University leaders voiced fears that as many as 160,000 school leavers and mature-aged students who could enrol at university over the next 18 months were exposed to fee uncertainty.

Under the government’s plan, these future undergraduates would be exempt from the new fees only for their first year of study. After 2016 they would pay the new fees for the rest of their course.

However, many universities say they will be unable to finalise the new fees until next year, well after students have made their course choices, potentially exposing them to tens of thousands of dollars extra in unexpected charges.

Pyne outlined to Fairfax how he is willing to negotiate on his higher education reforms, including the HECS-HELP student interest rates and the salary threshold when debt repayments kick in. However, he put the onus on universities to end the confusion over students enrolling over the next 18 months.

”Universities could easily say, as part of their policies, that if you enrol for a degree under one system you will stay in that system. That is entirely a matter for them. The university sector has been asking for freedom for decades.
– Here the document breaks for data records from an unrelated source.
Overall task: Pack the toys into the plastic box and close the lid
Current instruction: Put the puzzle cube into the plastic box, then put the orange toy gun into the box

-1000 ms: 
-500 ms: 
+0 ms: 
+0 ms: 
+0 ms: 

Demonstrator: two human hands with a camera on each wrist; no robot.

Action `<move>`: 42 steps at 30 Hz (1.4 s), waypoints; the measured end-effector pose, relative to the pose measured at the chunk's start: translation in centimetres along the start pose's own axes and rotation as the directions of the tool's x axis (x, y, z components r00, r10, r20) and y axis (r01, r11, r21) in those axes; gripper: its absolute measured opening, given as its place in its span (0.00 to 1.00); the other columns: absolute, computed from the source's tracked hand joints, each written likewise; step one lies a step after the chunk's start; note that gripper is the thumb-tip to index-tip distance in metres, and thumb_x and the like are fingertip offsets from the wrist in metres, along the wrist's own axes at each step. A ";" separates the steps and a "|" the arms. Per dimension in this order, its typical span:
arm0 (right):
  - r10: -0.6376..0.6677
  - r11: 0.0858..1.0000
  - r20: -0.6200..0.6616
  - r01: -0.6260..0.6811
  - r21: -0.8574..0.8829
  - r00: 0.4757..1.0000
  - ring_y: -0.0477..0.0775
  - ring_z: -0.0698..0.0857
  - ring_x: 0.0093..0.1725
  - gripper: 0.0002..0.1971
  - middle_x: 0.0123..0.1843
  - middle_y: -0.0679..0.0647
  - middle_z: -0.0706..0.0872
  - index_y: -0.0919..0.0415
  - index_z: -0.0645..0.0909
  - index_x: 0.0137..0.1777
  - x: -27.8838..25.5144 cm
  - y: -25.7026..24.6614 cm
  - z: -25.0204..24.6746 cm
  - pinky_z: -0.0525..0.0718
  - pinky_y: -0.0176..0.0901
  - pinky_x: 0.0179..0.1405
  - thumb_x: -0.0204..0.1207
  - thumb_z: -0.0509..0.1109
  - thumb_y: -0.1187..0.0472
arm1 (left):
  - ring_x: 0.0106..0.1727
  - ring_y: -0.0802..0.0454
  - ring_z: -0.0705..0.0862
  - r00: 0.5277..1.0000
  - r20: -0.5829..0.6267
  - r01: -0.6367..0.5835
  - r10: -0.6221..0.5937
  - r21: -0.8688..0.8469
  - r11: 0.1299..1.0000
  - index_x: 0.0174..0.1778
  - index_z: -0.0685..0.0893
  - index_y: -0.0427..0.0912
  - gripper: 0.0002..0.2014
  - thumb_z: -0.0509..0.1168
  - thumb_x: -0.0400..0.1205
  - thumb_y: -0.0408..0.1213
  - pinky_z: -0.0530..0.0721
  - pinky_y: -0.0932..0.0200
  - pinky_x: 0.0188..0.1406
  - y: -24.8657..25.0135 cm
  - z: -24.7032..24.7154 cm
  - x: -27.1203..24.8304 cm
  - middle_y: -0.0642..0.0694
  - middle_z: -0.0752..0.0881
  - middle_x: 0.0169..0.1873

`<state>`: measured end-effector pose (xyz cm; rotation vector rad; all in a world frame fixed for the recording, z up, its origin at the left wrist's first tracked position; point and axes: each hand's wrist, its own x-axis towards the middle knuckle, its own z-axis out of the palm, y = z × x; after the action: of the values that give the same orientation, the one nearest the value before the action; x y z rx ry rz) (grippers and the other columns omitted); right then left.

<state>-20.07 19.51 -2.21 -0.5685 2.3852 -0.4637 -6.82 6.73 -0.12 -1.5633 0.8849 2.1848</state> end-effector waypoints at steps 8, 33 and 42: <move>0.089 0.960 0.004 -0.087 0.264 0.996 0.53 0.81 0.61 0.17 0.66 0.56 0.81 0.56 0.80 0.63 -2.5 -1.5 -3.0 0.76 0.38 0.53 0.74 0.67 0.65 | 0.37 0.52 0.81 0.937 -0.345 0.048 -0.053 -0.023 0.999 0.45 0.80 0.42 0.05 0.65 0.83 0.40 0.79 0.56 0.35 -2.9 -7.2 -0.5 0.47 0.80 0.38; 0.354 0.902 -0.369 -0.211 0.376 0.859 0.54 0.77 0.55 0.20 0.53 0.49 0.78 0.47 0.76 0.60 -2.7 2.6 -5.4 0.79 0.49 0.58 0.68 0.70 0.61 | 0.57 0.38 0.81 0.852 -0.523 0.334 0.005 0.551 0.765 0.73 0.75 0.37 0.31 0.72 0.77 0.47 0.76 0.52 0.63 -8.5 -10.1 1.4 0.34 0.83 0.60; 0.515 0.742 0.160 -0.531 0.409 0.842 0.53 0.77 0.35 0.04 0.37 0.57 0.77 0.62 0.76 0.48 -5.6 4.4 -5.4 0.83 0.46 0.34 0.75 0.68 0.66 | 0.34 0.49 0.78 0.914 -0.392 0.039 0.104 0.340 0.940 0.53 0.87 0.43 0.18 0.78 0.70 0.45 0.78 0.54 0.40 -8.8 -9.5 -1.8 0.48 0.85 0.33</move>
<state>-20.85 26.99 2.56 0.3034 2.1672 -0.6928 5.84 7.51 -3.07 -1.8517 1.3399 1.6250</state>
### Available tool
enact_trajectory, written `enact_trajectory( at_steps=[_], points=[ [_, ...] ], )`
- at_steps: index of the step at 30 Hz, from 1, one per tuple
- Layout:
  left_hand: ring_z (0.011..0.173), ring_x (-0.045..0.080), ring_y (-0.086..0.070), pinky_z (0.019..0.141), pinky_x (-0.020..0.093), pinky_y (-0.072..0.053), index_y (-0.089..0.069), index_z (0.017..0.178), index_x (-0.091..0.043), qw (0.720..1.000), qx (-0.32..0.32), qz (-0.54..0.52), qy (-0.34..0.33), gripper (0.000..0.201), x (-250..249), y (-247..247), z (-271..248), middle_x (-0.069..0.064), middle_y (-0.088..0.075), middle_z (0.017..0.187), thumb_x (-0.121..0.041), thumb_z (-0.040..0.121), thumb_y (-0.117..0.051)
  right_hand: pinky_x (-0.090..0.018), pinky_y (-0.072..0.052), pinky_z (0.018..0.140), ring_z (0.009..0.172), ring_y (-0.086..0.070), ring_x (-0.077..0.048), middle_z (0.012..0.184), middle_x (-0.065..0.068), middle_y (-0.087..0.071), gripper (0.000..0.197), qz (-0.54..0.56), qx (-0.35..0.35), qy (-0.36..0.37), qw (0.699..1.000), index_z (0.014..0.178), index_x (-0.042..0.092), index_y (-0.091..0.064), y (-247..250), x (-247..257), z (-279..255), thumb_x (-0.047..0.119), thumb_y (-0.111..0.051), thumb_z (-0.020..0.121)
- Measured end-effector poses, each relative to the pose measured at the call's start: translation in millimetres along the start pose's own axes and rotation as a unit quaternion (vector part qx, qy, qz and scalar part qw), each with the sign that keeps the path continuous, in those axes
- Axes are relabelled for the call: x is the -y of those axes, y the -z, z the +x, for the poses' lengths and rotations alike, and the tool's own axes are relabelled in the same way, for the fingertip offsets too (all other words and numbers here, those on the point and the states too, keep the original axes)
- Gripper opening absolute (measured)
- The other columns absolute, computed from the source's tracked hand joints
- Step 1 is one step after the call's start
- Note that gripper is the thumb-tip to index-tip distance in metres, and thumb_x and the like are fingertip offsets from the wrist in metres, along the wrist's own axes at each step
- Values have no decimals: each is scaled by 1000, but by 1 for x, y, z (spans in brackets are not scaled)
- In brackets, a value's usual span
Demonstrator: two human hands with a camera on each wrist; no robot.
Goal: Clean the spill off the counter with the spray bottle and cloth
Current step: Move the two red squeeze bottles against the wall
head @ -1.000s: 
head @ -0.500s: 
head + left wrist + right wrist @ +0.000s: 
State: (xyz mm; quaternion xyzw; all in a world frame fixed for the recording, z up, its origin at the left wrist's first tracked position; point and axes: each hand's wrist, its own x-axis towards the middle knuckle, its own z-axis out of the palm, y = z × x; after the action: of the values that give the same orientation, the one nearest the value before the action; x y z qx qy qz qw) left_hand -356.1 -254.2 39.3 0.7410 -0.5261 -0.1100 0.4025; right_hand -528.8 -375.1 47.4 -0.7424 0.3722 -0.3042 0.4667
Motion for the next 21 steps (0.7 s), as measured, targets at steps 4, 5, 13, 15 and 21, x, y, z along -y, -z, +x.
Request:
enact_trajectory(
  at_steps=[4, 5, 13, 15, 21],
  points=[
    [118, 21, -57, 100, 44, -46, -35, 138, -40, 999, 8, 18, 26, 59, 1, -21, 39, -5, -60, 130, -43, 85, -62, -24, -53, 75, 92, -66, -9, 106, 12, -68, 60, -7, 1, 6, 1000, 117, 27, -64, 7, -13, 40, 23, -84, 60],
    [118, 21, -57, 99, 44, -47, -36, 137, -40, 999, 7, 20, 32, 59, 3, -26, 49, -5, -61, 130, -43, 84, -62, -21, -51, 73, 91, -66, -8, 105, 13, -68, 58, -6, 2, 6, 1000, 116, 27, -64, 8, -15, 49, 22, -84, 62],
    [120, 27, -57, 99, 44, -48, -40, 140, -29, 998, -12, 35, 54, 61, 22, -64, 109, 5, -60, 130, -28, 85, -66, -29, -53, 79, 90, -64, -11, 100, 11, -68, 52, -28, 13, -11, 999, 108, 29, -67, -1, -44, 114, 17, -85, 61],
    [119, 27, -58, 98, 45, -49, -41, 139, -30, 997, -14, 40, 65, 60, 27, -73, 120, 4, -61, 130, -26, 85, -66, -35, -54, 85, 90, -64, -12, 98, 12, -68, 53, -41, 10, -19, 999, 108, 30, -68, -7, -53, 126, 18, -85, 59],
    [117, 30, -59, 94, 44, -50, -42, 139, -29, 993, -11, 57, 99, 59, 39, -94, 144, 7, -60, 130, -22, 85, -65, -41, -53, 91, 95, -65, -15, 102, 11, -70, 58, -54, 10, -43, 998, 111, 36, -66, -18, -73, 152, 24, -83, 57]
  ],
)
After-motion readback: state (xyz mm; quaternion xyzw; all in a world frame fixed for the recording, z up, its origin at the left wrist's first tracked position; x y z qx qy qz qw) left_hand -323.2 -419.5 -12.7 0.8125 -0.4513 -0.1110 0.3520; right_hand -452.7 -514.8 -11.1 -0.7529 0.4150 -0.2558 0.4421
Now it is time for them to decide whether they really want freedom or whether they just said they did.”

He compared some university vice-chancellors opposed to his reforms to birds who have been released from a cage but are too afraid to fly.

Universities Australia chief executive Belinda Robinson accused Mr Pyne of cost shifting, saying that his argument failed to acknowledge that the government plans to proceed with cutting funding by an average 20% per student place.